A wide-angled wilderness

 

WASHINGTON

Washington state could soon gain a unique new wilderness area - its first in almost 15 years. Unlike most of Washington's 4 million acres of federally protected wilderness, the proposed Wild Sky Wilderness northeast of Seattle would encompass more than just high alpine crags of rock and ice - it would also include often-ignored lush lowland forests and biodiverse river valleys. Sponsored by Sen. Patty Murray and U.S. Rep. Rick Larsen, both Washington Democrats, the proposed wilderness area would protect over 100,000 acres of largely roadless old-growth hemlock, cedar and fir forests, the headwaters of the North Fork of the Skykomish River, and the high, rugged Sky Peaks.

"The Puget Sound region is getting more crowded and developed," says Todd Webster, a spokesman for Murray. "Senator Murray wanted to preserve wild space for the future. It's about time."

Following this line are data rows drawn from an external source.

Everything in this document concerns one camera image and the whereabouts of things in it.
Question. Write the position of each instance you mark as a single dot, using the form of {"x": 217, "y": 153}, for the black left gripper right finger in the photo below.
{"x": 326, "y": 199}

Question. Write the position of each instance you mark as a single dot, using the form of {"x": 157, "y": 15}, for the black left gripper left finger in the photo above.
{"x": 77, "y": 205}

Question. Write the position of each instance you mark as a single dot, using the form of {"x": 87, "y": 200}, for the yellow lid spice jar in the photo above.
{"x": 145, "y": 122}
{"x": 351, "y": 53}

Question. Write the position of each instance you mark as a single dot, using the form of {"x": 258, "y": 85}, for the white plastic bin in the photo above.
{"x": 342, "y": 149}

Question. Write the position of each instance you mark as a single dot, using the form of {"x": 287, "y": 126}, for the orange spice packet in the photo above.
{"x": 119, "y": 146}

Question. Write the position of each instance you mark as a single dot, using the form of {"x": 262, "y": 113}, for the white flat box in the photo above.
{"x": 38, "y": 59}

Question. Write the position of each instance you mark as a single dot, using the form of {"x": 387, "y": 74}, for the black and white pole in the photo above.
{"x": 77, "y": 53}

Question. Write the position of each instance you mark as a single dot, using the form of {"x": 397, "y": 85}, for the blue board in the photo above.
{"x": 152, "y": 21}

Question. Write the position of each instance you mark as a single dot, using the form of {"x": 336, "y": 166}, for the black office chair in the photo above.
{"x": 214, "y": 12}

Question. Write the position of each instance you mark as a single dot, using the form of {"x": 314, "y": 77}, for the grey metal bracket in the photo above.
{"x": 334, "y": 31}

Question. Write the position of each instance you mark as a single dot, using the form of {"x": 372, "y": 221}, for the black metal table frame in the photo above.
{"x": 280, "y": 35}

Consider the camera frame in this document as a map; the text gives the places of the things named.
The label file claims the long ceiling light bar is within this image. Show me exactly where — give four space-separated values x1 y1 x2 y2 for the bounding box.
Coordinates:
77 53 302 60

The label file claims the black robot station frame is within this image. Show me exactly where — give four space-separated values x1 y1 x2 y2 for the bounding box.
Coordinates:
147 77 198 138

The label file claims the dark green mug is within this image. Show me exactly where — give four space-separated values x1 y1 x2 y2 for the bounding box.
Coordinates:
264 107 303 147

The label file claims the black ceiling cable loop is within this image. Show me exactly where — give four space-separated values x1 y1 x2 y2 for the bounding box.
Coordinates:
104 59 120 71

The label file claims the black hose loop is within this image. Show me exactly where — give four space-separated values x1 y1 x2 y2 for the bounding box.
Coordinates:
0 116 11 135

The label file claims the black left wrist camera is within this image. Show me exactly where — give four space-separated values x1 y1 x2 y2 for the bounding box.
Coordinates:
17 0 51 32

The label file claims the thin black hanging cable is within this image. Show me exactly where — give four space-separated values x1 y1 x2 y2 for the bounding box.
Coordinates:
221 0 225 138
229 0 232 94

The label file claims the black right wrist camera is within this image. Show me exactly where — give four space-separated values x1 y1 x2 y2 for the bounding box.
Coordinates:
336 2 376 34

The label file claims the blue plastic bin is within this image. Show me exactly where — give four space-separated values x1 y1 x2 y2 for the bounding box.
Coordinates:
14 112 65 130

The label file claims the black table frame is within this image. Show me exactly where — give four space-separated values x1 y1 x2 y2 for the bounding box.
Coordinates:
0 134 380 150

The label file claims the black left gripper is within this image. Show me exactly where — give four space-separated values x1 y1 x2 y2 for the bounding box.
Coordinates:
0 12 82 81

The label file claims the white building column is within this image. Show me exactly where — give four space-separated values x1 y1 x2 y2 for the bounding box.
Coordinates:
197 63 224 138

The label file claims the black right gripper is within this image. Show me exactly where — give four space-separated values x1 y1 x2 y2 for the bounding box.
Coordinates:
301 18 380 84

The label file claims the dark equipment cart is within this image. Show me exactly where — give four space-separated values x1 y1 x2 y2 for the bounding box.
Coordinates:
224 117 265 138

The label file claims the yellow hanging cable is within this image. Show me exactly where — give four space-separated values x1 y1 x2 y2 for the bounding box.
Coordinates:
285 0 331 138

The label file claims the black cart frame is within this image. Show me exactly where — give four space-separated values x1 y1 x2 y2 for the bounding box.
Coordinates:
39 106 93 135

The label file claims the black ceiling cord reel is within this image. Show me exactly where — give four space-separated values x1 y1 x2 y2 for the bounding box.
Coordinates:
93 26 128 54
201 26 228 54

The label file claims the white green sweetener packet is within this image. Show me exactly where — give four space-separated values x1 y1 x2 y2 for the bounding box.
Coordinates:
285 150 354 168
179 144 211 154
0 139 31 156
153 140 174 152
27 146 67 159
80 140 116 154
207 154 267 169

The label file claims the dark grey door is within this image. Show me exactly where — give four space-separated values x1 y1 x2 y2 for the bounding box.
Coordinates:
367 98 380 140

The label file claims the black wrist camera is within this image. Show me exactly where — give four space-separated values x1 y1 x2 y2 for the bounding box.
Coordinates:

Wilderness advocates suggest the plan could be a model for future wilderness designations, because drafters negotiated the area's boundary to allow snowmobile use on some roads, float-plane landings on Lake Isabel, and large-group hikes on Cady Ridge. The wilderness area would come right down to the backyards of loggers, business owners, and residents in the small town of Index, where most recognize the potential for new tourism-based opportunities. "If we're gonna practice good environmental stewardship," says Kem Hunter, the mayor of Index, "this is the way to do it."